### ACTIVITY:
Apart from the images, every record below must be given again without alteration.
——————————
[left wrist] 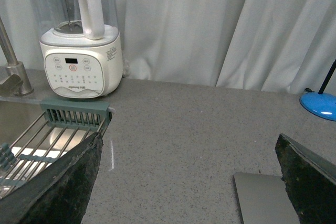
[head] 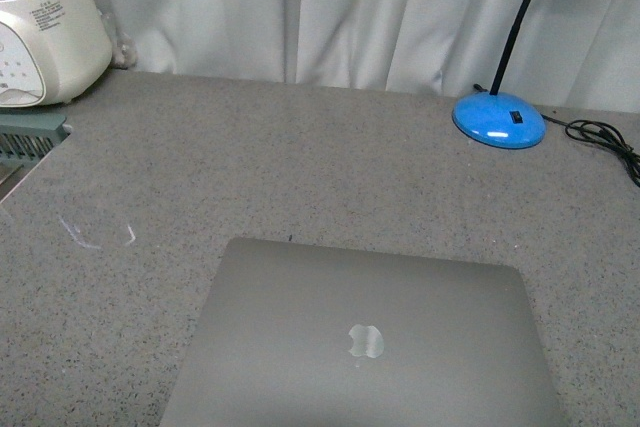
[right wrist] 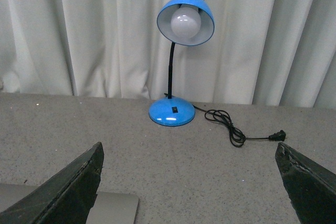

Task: Close laptop

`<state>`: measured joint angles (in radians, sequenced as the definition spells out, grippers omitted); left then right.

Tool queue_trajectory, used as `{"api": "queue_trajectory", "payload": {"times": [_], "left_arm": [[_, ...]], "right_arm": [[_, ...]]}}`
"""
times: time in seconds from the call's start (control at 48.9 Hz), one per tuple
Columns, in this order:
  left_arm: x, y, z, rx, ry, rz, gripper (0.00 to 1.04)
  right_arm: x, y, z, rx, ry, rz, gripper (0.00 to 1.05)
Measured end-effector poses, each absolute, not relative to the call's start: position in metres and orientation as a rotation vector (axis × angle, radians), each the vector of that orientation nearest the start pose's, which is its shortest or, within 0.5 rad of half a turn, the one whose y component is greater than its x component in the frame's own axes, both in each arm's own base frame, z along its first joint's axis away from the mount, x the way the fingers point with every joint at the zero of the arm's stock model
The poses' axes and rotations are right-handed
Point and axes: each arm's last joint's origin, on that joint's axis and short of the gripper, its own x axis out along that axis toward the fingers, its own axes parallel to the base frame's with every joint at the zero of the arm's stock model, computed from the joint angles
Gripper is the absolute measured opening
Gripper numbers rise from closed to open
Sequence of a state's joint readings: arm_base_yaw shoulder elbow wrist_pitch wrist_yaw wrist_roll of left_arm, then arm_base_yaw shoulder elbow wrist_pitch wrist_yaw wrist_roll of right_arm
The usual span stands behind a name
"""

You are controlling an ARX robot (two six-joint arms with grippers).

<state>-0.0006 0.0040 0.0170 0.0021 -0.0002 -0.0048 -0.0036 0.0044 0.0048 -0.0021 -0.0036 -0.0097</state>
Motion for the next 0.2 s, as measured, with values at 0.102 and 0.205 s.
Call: {"api": "queue_trajectory", "payload": {"times": [0.102,0.205], "left_arm": [[0.0969,0.0000,0.1692,-0.005,-0.015,0.000,0.98],[0.0969,0.0000,0.1692,-0.005,-0.015,0.000,0.98]], "right_arm": [[0.0977,-0.0002,0.1646,-0.010,0.002,0.000,0.96],[0.0977,-0.0002,0.1646,-0.010,0.002,0.000,0.96]]}}
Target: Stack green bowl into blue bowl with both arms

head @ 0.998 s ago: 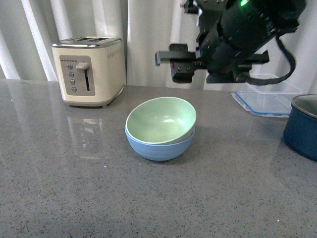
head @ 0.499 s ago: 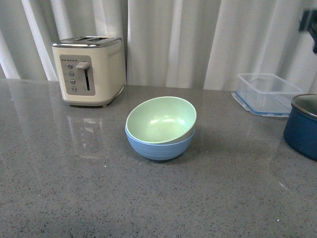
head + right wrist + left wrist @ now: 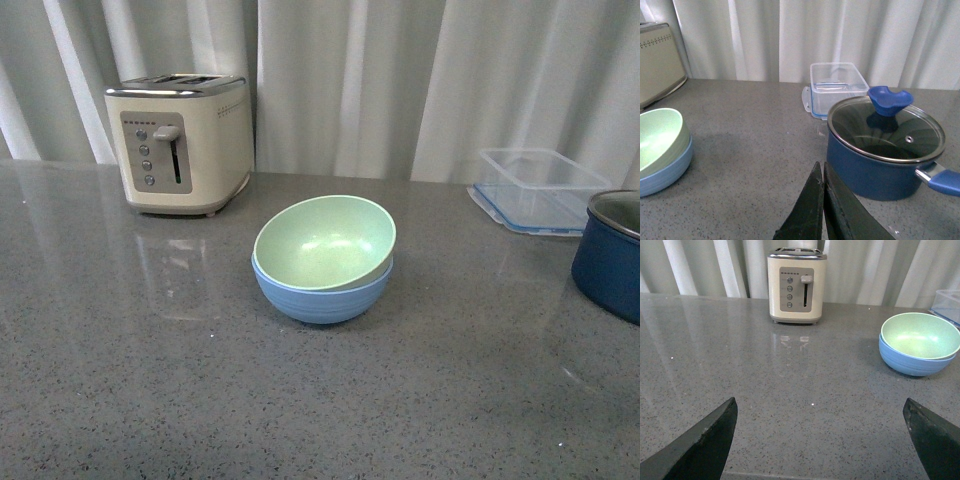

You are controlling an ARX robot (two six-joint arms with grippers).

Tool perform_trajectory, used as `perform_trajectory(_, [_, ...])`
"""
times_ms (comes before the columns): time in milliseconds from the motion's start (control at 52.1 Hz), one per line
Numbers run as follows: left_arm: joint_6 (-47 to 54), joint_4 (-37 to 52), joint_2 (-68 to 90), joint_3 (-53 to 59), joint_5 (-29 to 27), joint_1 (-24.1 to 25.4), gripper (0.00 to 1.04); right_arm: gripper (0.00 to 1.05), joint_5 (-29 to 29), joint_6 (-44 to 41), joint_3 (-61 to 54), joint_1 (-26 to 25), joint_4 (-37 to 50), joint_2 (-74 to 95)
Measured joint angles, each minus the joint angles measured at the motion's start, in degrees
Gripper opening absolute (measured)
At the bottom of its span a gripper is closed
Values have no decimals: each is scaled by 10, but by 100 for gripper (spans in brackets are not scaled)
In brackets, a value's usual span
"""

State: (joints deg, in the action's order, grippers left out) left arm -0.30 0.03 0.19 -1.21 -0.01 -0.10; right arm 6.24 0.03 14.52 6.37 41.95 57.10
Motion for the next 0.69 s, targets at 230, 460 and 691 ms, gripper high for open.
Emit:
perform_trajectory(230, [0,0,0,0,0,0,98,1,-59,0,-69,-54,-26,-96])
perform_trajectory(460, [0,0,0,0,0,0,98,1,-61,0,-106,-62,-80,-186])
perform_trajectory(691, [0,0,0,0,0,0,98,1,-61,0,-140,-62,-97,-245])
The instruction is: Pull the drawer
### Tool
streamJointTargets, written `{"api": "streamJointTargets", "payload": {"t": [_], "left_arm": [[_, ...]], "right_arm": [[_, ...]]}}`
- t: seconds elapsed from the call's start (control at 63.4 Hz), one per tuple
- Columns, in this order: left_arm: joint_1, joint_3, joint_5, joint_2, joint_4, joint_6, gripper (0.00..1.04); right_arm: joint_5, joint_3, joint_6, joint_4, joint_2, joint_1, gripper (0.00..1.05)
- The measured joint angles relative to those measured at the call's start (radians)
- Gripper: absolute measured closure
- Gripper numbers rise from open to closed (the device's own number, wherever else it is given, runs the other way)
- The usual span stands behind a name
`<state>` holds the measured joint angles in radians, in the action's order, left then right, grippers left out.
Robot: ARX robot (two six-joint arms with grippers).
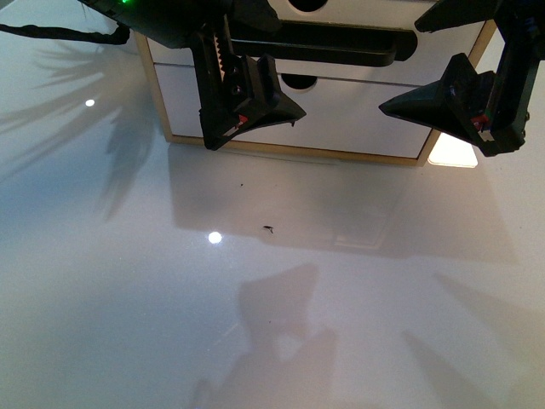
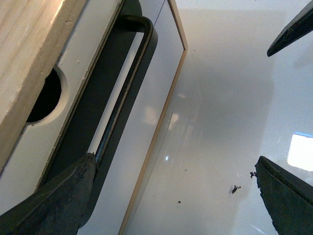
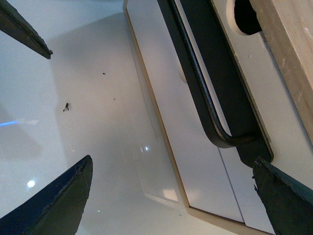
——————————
### RESPONSE AREA:
[left wrist] 
[head] 
[right wrist] 

Task: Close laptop

`<state>`: measured joint angles (in radians, sequenced as the definition spells out, grippers omitted); left then right.

Tool queue_trajectory, used as `{"api": "queue_trajectory", "payload": {"times": [_], "left_arm": [[_, ...]], "right_arm": [[_, ...]]}}`
"""
times: time in seconds from the call's start (control at 48.9 Hz), one per tuple
Columns, in this order:
  left_arm: x, y, z, rx, ry, rz, gripper (0.00 to 1.04)
  right_arm: x, y, z, rx, ry, rz, gripper (0.00 to 1.05)
Measured end-effector poses, each absolute, not relative to the call's start: position in metres and orientation as a rotation vector (axis × angle, radians), each the vector of that orientation nearest the start pose's, which is its shortest or, within 0.5 rad of half a turn, the one whose y component is greater than its x component in the frame's own axes, both in each arm's own base frame, z along its first joint's axis away from the mount, x the way the fingers point with every joint at the zero of the arm's stock model
The poses' axes and rotations are right-handed
Point and axes: each arm's last joint's origin, on that joint's axis and short of the gripper, its own x axis out along that axis toward the fingers, its own axes parallel to the base frame's with every joint at the zero of the arm's stock model, computed from the joint angles
Gripper is the absolute measured opening
Gripper numbers rise from closed to open
Sequence of a state's joint readings: arm_base_yaw shoulder elbow wrist_pitch wrist_yaw wrist_roll of left_arm, then arm_base_yaw shoulder elbow wrist_pitch wrist_yaw wrist_roll of right_arm
The usual span stands behind a name
"""

You are controlling an ARX robot (two six-joint arms with grippers).

<state>-0.0006 0.0040 0.0170 0.0021 -0.0002 -0.0048 -0.0036 0.0044 0.0048 -0.0021 -0.0036 -0.0097</state>
Motion for the next 0.2 s, as measured, with values at 0.102 and 0.205 s.
Call: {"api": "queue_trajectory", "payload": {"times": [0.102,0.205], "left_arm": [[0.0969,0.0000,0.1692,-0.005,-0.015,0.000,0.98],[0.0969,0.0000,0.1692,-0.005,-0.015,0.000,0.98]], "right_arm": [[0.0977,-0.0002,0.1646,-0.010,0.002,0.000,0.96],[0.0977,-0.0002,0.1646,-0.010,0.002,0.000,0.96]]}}
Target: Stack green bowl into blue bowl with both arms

head @ 0.998 s ago: 
head @ 0.499 s ago: 
head + right wrist + left wrist @ now: 

You are controlling an ARX robot (two six-joint arms with grippers).

Tool perform_trajectory, used as `perform_trajectory(_, [_, ...])`
"""
times_ms (comes before the columns): time in milliseconds from the motion's start (control at 52.1 Hz), one per line
Numbers run as follows: left_arm: joint_6 (-47 to 54), joint_4 (-37 to 52), joint_2 (-68 to 90), joint_3 (-53 to 59), joint_5 (-29 to 27), joint_1 (-24.1 to 25.4), gripper (0.00 to 1.04); right_arm: gripper (0.00 to 1.05), joint_5 (-29 to 29), joint_6 (-44 to 41), joint_3 (-61 to 54), joint_1 (-26 to 25), joint_4 (-37 to 50), joint_2 (-74 to 95)
Measured joint angles, each minus the joint angles measured at the motion's start, in degrees
Gripper opening absolute (measured)
At the bottom of its span a gripper is closed
Values have no decimals: each is scaled by 10, but by 100 for gripper (spans in brackets are not scaled)
In brackets, a value's usual span
"""

State: (joints deg, in the action's order, grippers left out) left arm -0.30 0.03 0.19 -1.21 -0.01 -0.10; right arm 6.24 0.03 14.52 6.37 41.95 57.10
Motion for the next 0.69 s, targets at 230, 460 and 691 ms, gripper high for open.
Emit:
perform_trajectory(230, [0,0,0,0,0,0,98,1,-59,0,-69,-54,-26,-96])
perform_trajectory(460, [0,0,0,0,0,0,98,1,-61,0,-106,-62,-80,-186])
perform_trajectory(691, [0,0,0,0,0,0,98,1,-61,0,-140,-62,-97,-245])
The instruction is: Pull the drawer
### Tool
streamJointTargets, written `{"api": "streamJointTargets", "payload": {"t": [_], "left_arm": [[_, ...]], "right_arm": [[_, ...]]}}`
- t: seconds elapsed from the call's start (control at 63.4 Hz), one per tuple
- Columns, in this order: left_arm: joint_1, joint_3, joint_5, joint_2, joint_4, joint_6, gripper (0.00..1.04); right_arm: joint_5, joint_3, joint_6, joint_4, joint_2, joint_1, gripper (0.00..1.05)
- The measured joint angles relative to those measured at the call's start (radians)
- Gripper: absolute measured closure
- Gripper numbers rise from open to closed (the device's own number, wherever else it is given, runs the other way)
- The usual span stands behind a name
`<state>` holds the measured joint angles in radians, in the action's order, left then right, grippers left out.
Robot: ARX robot (two six-joint arms with grippers).

This response contains the complete answer.